Hamza Kashgari |
By Barbara Kay
A few months ago, a young
Saudi man, Hamza Kashgari, expressed his views on the prophet Mohammed in a
Tweet: “I have loved things about you and I have hated things about you and
there is a lot I don’t understand about you. I will not pray for you.” A
Facebook group of 20,000 soon demanded his execution for apostasy under sharia
law. He is imprisoned awaiting trial and possible execution.
Execution for religious
blasphemy? How primitive. In Canada, we merely have blasphemers called up
before human rights commissions, to be humiliated and occasionally bankrupted.
These commissions, in their speech-suppressive mode, are ugly things. But they seem benign by comparison with what’s going on in the U.K., where the system seems to hover somewhere between Canada and Saudi Arabia in its treatment of blasphemers.
Welsh university student Liam
Stacey has been sentenced to 56 days in jail for a crime that, whatever its
formal name, essentially amounts to the secular Western equivalent of
blasphemy. On March 17, when soccer player Fabrice Muamba collapsed during a
playoff game, and seemed to have died (he later recovered, though is still in
serious condition), Stacey tweeted: “LOL, F–k Muamba. He’s dead.” A torrent of
hostile blowback evoked several more tweets from Stacey containing racist
material such as “wog” and “go pick some cotton.”
His racist comments were
reported to the police and he was arrested, handcuffs and all. Stacey’s abject
apologies cut no ice with the judge. Days later, an appeal court upheld the
first decision, agreeing 56 days of incarceration was an appropriate
consequence for speech with “racist intent.” (Canadian human rights commissions
may be a threat to freedom — but at least, they can’t send you to jail.)
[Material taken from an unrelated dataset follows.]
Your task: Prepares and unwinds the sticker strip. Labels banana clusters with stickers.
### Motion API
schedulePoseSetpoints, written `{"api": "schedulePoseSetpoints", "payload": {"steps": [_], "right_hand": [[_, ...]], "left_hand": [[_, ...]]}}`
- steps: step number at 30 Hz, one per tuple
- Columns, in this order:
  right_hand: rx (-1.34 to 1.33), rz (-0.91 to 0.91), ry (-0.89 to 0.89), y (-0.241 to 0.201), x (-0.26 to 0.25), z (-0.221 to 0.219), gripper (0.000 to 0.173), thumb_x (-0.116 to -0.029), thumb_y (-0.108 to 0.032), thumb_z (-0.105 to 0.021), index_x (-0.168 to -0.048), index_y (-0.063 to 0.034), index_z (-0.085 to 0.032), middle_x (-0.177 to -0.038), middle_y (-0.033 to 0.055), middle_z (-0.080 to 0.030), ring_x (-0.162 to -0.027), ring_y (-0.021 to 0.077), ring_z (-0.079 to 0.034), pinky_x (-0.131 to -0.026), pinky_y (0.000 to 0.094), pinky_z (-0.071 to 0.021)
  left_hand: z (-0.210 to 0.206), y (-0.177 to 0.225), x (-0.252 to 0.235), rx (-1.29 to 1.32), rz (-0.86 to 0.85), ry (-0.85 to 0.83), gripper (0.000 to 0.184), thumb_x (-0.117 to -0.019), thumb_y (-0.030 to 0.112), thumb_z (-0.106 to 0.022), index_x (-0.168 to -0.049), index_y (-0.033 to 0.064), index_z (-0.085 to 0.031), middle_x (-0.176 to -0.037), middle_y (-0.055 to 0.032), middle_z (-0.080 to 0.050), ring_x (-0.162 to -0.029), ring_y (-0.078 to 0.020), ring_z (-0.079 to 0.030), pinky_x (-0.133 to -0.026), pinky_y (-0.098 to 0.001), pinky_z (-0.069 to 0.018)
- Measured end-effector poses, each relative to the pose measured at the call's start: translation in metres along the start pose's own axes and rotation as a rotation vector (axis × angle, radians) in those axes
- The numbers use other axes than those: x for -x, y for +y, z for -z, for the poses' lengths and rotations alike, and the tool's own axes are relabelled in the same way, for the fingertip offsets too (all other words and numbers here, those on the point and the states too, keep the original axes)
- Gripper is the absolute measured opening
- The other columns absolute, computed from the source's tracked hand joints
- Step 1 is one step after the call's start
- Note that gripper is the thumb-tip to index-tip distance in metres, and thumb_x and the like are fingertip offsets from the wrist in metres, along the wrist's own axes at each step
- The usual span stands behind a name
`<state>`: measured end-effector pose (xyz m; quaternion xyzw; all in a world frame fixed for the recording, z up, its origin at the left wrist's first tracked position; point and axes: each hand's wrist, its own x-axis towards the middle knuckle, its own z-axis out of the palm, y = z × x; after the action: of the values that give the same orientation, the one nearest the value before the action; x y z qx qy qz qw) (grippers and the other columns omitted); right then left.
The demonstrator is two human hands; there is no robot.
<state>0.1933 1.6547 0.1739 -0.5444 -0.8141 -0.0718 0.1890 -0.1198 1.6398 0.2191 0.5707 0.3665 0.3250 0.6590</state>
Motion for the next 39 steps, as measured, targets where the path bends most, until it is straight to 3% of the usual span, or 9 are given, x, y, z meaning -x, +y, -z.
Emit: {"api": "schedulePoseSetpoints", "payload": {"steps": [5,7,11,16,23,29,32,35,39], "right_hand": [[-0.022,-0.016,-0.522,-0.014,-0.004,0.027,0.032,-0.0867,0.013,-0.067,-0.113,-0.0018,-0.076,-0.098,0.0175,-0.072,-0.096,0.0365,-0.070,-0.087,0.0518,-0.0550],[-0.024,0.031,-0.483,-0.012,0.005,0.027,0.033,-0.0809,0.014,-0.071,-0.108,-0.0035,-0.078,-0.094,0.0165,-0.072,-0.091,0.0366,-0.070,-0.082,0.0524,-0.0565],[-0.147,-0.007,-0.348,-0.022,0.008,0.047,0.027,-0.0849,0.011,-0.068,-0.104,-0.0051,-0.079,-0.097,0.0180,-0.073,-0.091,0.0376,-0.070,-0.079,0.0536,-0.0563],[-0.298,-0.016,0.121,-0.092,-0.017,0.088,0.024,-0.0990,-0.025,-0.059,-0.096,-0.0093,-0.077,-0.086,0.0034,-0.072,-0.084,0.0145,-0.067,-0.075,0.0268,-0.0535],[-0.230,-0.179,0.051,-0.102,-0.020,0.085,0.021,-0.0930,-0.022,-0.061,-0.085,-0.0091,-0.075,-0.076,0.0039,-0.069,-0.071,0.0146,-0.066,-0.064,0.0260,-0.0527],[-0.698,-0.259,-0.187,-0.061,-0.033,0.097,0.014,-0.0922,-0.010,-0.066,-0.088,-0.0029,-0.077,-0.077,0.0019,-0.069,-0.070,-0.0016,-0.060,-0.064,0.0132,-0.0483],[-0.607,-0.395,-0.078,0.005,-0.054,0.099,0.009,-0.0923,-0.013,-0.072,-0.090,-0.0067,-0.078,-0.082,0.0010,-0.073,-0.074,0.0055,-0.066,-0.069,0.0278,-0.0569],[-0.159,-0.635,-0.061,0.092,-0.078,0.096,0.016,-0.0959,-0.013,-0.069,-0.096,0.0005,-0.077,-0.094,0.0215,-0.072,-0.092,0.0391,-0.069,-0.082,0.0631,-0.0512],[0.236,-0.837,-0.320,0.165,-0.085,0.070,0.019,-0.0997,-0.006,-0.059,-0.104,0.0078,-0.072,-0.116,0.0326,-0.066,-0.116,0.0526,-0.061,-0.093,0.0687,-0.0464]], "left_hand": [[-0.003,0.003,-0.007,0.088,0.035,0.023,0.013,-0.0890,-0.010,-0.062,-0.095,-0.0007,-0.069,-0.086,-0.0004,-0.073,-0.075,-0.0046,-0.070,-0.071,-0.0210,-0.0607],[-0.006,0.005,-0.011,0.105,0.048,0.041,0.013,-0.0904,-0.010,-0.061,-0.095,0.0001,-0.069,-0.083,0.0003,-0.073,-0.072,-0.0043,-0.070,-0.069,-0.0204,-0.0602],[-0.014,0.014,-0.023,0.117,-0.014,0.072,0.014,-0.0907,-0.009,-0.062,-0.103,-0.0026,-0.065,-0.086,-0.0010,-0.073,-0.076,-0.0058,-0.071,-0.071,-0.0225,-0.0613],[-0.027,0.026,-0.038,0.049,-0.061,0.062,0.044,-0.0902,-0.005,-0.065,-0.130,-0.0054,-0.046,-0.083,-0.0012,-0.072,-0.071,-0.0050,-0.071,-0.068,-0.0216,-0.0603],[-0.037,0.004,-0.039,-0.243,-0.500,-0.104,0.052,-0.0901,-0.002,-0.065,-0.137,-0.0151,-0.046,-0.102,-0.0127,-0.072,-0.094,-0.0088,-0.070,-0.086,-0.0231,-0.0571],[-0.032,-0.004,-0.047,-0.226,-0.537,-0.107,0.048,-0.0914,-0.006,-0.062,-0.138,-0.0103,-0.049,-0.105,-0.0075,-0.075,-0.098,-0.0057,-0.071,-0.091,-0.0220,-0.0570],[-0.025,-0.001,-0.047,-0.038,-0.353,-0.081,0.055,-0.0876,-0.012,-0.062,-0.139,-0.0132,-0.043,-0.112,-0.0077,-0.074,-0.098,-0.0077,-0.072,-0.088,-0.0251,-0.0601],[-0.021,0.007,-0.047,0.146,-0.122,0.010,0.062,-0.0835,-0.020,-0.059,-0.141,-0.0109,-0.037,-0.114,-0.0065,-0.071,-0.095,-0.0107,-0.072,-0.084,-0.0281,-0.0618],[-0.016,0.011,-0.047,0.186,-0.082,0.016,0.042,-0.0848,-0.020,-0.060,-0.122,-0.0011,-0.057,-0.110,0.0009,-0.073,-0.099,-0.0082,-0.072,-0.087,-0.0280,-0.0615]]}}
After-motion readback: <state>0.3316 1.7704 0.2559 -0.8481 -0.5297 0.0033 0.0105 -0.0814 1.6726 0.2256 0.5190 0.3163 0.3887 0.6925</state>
This case is not an isolated
example of the Brits’ obsession with protecting minority sensitivities. In
2009, David Booker, an employee at a homeless shelter run by the Church of
England’s Society of St. James, confided in a conversation with a colleague
that he didn’t hold with vicars marrying their gay partners. The colleague
casually passed his opinion on to a superior, who immediately suspended
Brooker, announcing that “action has been taken to safeguard both residents and
staff.”
Sometimes citizens are
successful in reclaiming their rights. Last September, the owner of Salt &
Light Coffee House, a Christian café in Lancashire, was told by police he must
stop showing DVDs displaying New Testament biblical texts, because of a complaint
regarding “insulting” and “homophobic” material. The owner was informed that
the display of “insulting” words was a breach of the Public Order Act. A
communication spokesman for the Christian Institute, a national charity that
defends the religious liberty of Christians, remarked: “We’ve all seen the
police stand by while extremist Muslims hold placards calling for infidels to
be beheaded, but woe betide a Christian café displaying Bible texts.” The owner
of the café has resumed playing his DVDs on the advice of a lawyer.
You might think the Lancashire
police would have learned their lesson in 2005, when they had to shell out
£10,000 to a Christian couple they interrogated for telling their town council
that they didn’t agree with homosexuality. But once the state’s rank and file
have been indoctrinated into political correctness, neither reason nor
experience can deflect them from their perceived duty of harassing the thought
criminals they have been trained to hate.
In sentencing Stacey, the
first judge acknowledged that Stacey was drunk during the exchanges, but
nevertheless concluded, “I have no choice but to impose an immediate custodial
sentence to reflect the public outrage.”
Really — “no choice”? The
judge could have ordered a public letter of apology to Muamba’s family. Or
community service. Or a course in substance abuse.
Or … nothing. In a free
country, why shouldn’t the shame and ridicule of your peers (and, in this case,
total strangers) not be sufficient to punish disgusting utterances, racist or otherwise?
(Stacey was about to write his final exams leading to a career in forensic
biology. That’s over, and his life may be ruined.)
This appalling judgment sets a
troubling precedent. One would think that the draconian treatment we see meted
out to critics of Islam in undemocratic countries would result here in a deeper
appreciation of the treasure we hold in freedom of speech. Strangely, it’s the
other way around. They should be emulating us, but we’re emulating them.